• Work instruction: A single figure is expected: how many lines of the data that follows contain the word "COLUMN".

-------------------------

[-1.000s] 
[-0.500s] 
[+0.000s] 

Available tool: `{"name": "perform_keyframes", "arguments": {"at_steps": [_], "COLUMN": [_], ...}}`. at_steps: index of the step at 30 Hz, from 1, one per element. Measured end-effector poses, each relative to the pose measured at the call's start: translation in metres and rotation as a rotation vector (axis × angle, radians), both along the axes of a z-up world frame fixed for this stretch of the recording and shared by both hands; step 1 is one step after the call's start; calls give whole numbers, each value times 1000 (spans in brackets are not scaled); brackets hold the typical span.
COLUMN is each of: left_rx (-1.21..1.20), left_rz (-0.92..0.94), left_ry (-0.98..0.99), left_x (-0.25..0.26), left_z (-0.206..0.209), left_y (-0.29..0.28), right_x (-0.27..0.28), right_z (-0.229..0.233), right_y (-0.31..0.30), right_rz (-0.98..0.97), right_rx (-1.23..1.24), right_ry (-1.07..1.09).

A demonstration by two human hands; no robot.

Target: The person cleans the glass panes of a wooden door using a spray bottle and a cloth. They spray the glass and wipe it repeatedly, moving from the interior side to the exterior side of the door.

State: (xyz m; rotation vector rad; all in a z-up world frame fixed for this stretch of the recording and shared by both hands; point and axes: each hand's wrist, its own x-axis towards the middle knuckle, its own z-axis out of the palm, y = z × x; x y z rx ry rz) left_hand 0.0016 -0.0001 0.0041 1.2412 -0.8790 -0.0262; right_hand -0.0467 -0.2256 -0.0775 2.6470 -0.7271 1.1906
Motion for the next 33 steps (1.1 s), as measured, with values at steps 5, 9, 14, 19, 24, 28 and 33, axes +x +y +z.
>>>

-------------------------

• Answer section: 2